After thinking for a while I decided to post my thoughts on sex.
I won’t be embarking on an expose to all the thoughts we have that are never said or even sending a condemning message about sex. I don’t know, perhaps in some ways too little is said about this subject from the perspective of, (I just wonder), what people think, and why they think what they think, or even why don’t people think. Let’s face it, at least from a man’s perspective the trouble starts because once we think about sex we stop thinking of anything else.
Sex…just hearing the word reminds me of the culture we live in. Everything around us in some misguided way or another finds a way to spin sex into the picture! Quite frankly it is my opinion that we, and I say we collectively, have a warped( to say the least) perspective on sex. Don’t get me wrong I like sex, and feel that in the context of my marriage it is wonderful. However my senses are bombarded daily with unholy ideas, thoughts, images and suggestions. We are, (in my opinion once again) a hyper sexual society! With so much emphasis on sex it’s no wonder more of us walk around anesthetized to the fact that it’s even a problem. It has become the norm. Throw in there the idea of a healthy, holy, monogamous,God-fearing relationship, and the hope of finding such a thing seems daunting.

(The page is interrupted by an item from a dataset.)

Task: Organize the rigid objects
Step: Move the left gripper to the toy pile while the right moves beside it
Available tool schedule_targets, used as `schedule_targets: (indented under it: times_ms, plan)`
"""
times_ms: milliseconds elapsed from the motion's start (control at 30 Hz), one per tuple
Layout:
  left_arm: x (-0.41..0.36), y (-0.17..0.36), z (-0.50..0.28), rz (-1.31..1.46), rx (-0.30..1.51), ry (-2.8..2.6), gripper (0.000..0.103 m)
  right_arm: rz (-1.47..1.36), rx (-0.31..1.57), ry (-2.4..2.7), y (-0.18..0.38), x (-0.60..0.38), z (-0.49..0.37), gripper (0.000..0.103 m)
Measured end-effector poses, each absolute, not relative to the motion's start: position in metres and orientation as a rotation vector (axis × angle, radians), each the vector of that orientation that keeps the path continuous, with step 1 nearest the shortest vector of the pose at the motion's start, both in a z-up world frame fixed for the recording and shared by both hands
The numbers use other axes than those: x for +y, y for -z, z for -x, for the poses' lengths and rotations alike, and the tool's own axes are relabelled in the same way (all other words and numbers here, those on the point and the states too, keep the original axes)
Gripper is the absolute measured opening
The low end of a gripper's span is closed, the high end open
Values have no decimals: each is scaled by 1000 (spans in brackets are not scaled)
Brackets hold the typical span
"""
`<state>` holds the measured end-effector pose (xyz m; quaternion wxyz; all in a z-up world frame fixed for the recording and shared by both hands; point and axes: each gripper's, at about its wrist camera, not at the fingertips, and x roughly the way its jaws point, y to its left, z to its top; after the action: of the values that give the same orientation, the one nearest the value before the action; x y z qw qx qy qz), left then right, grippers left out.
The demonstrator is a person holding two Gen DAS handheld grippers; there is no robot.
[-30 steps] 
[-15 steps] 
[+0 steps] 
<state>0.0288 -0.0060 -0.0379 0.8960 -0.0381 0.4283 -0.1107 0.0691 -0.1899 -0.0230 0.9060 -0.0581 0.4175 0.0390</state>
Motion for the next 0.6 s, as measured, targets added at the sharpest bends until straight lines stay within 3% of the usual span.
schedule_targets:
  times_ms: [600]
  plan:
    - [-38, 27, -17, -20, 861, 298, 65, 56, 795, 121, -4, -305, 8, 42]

Then there is “the Christian Alternative” meaning we date each other and have all kinds of sexually related activity without performing the actual technical act (trying to be accurate, without being too graphic). This I don’t believe is what God intended either.
All that to say I still believe that the “Godly relationship” is still worth pursuing and can still be found. Nothing, I know is perfect, and compromise once made can’t be un-made.
The idea of going through this life alone, looking through my prism, evokes a deep sense of sorrow if that aloneness means I am not fulfilled. In reference to this topic, that’s I guess not really a fair assertion because I am already married. However if for some reason I ended up alone again, a bigger question for me would be…. is God enough for me?
Sex should not define us it is only a part of the relationship that God designed to bring us to a place of fulfillment. Yes it is for pro-creating, but I don’t see evidence that is its singular purpose either.
What do you think a properly balanced life looks like in respect to sex?